Baylor > BUCAS Home > Research Areas
Research Areas
For the past few years, the research program at BUCAS has focused on the application of chemometrics to problems in analytical spectroscopy.
Textile Classification
One area of research has involved the classification of textiles on the basis of near-infrared spectroscopy using soft-independent modeling of class analogies (SIMCA), a form of disjoint modeling involving principal component analysis. This project, which is being conducted in collaboration with the Department of Family and Consumer Sciences at Baylor, has resulted in a fabric database with over 800 different fabric samples.
Forensic Analysis
Another area of interest to BUCAS researchers has been the application of near-infrared spectroscopy combined with multivariate regression modeling to predict the post-mortem time interval from bone samples.
Chiral Analysis
A major research area for BUCAS researchers has been the study of new potential spectroscopic methods of chiral analysis. The need for improved strategies for the determination of enantiomeric composition arises from increased pressure on the pharmaceutical industry by government agencies for documentation on the pharmacological effects of single-enantiomer drugs combined with the simultaneous demand in drug development for the determination of enantiomeric excess in large combinatorial libraries. While many techniques for chiral analysis have been developed over the years, gas- and liquid chromagraphy, capillary electrophoresis, and nuclear magnetic resonance are currently the most widely used. For high-throughput screening, separation methods are relatively slow and rapid spectroscopic techniques are most desirable. As a result, chiroptical techniques like vibrational circular dichroism and Raman optical activity are gaining popularity in the area of chiral analysis.
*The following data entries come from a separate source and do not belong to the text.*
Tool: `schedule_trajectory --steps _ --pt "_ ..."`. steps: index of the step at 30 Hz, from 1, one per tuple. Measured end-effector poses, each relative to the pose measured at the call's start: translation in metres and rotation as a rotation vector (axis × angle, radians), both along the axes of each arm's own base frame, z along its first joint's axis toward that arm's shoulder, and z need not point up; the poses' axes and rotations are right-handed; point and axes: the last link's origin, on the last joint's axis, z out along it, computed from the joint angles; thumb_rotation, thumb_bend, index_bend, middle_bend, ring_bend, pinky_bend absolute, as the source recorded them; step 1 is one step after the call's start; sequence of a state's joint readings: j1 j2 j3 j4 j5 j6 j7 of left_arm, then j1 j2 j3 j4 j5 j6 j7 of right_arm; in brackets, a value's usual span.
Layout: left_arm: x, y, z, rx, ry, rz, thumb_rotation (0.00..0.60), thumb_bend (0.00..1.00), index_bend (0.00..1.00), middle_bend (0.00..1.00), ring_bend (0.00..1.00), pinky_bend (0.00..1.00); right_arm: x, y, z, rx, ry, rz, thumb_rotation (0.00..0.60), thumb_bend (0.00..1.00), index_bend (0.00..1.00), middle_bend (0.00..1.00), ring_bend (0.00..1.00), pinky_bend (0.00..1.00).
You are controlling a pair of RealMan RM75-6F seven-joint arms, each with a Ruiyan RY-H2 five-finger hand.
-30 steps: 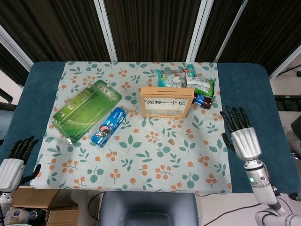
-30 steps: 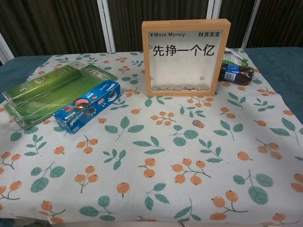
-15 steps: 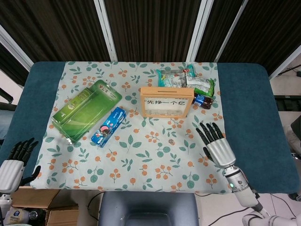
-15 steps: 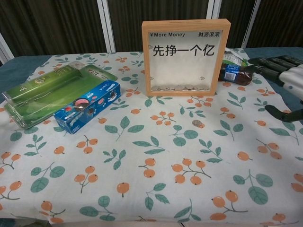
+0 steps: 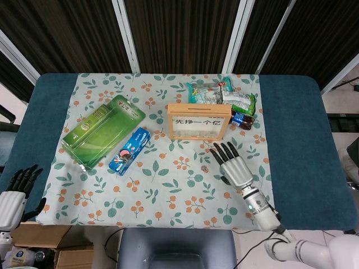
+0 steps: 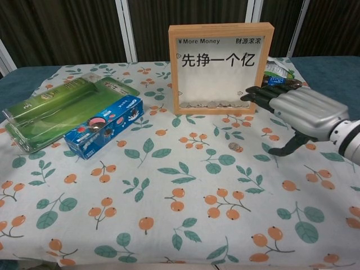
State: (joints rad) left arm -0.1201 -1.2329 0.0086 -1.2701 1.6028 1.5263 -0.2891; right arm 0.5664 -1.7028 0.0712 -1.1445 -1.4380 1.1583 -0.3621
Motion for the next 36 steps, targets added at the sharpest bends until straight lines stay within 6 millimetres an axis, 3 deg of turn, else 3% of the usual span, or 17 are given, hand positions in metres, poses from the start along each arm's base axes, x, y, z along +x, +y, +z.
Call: schedule_trajectory --steps 9,16,22,36 --pt "-0.002 0.001 -0.001 -0.002 -0.002 0.003 0.6 0.4 0.0 0.0 0.0 0.05 0.015 -0.01 -0.021 0.013 0.027 -0.006 0.6 0.29 0.02 0.0 0.0 0.0" --pt "-0.003 0.002 -0.001 -0.003 -0.004 0.006 0.6 0.4 0.0 0.0 0.0 0.05 0.017 -0.013 -0.028 0.013 0.02 0.001 0.6 0.29 0.23 0.0 0.0 0.0" --pt "-0.005 0.002 -0.001 -0.004 -0.004 0.009 0.6 0.4 0.0 0.0 0.0 0.05 0.018 -0.014 -0.035 0.026 0.008 0.0 0.6 0.29 0.36 0.0 0.0 0.0" --pt "-0.006 0.002 0.0 -0.004 -0.005 0.01 0.6 0.4 0.0 0.0 0.0 0.05 0.021 -0.015 -0.044 0.044 -0.002 0.002 0.6 0.36 0.49 0.01 0.0 0.0"
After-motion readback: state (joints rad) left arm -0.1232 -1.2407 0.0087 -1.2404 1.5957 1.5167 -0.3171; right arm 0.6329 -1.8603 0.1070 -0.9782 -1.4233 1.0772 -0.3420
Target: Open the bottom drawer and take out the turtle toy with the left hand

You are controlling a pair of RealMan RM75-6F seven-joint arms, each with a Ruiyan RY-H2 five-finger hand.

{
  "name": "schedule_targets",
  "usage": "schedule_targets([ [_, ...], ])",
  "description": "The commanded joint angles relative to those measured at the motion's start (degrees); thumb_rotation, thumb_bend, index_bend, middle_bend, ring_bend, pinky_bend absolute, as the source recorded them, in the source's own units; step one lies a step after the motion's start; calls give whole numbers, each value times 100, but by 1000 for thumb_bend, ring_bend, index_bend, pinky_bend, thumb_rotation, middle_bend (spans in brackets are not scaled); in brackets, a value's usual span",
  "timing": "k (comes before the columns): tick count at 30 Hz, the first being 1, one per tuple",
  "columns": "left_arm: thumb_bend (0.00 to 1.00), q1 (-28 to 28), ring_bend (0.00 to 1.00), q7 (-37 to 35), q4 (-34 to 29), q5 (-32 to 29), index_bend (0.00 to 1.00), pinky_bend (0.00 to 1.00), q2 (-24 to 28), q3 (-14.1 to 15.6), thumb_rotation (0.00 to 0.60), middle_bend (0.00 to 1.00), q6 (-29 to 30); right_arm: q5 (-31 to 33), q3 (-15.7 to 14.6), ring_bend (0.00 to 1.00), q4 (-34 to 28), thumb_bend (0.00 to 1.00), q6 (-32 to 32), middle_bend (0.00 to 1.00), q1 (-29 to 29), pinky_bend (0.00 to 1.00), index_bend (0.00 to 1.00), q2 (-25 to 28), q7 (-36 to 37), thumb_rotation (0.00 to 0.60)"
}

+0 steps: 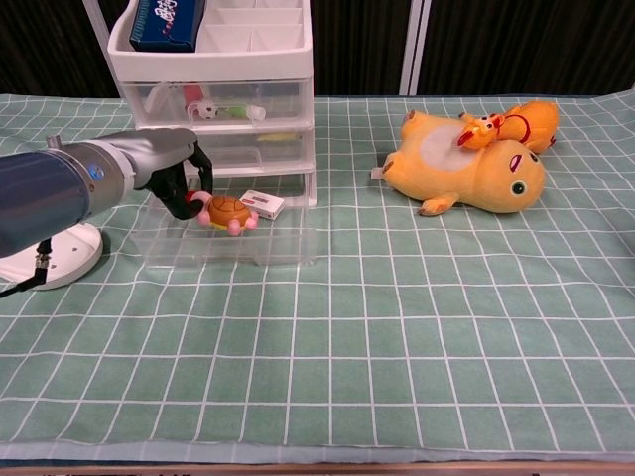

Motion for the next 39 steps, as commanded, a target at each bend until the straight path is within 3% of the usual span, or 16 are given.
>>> schedule_targets([
  [1,478,144,1000,-168,-405,313,533,1000,216,-20,600,1000,253,-5,-2,0,3,131,3,0,-1,185,0,-3,-4,600],
  [7,478,450,1000,-301,-1308,827,533,1000,632,210,600,1000,606,-23,-5,0,9,131,25,0,-5,185,0,-10,-21,600],
  [17,477,972,1000,-206,-2179,1425,529,1000,1042,1022,600,1000,941,-34,-9,0,7,131,59,0,-14,185,0,-21,-69,600],
  [26,465,1314,1000,-317,-1868,1638,508,1000,966,1443,600,1000,857,-30,-10,0,-13,131,71,0,-24,185,0,-16,-77,600],
  [34,237,1514,1000,-398,-1302,1690,395,1000,792,1533,600,1000,729,-44,-15,0,-14,132,84,0,-28,185,0,-15,-95,600],
  [39,160,1682,1000,-541,-1316,1977,342,1000,886,1542,600,996,843,-63,-20,0,-9,131,96,0,-28,185,0,-20,-119,600],
])
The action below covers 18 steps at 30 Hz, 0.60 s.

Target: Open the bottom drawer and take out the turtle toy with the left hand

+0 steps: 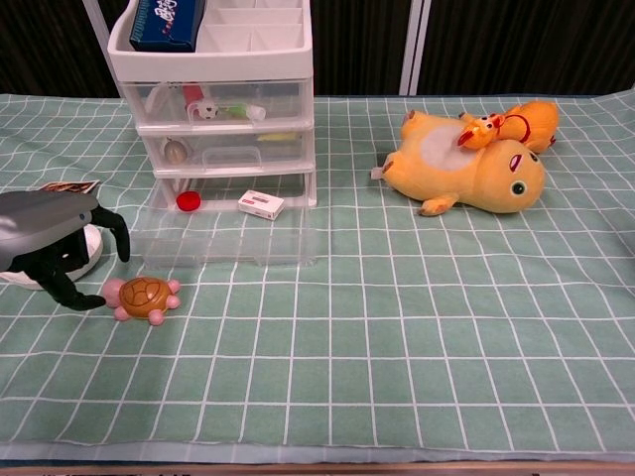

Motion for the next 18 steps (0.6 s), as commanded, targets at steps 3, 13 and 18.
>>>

Experimental discrimination of enantiomers with non-chiroptical techniques is carried out conventionally by means of chiral auxiliary agents such as chiral shift reagents (in NMR), chiral complexing agents (in chromatography), and chiral solvents. This enantiomeric discrimination arises when a given enantiomer of the chiral auxiliary interacts with two enantiomers of a chiral analyte to produce diastereomeric pairs with different physical properties. Cyclodextrins are barrel-shaped sugar molecules that can form transient, non-covalent diastereomeric guest-host complexes with chiral guest molecules. Because the complexes that are formed are diastereomeric, they have different physical and spectral properties.
Recent research in our laboratories has shown that small spectral differences can be observed in the electronic spectra of solutions containing a fixed amount of a cyclodextrin and a fixed amount of a chiral analyte as the enantiomeric composition of the chiral analyte is varied. This observation has led to the development of a spectroscopic method of chiral analysis known as CARMSD, which stands for Chiral Analysis by Regression Modeling of Spectral Data. CARMSD combines ordinary spectral data (like UV absorption or fluorescence) with guest-host chemistry and chemometrics to produce a simple procedure to determine the enantiomeric composition of unknown samples. Research at BUCAS has revealed that good regression models can be prepared that can predict the enantiomeric composition of unknown samples of chiral analytes with a prediction accuracy of ± 3%. At the present time, BUCAS researchers are actively studying the technique to optimize its potential.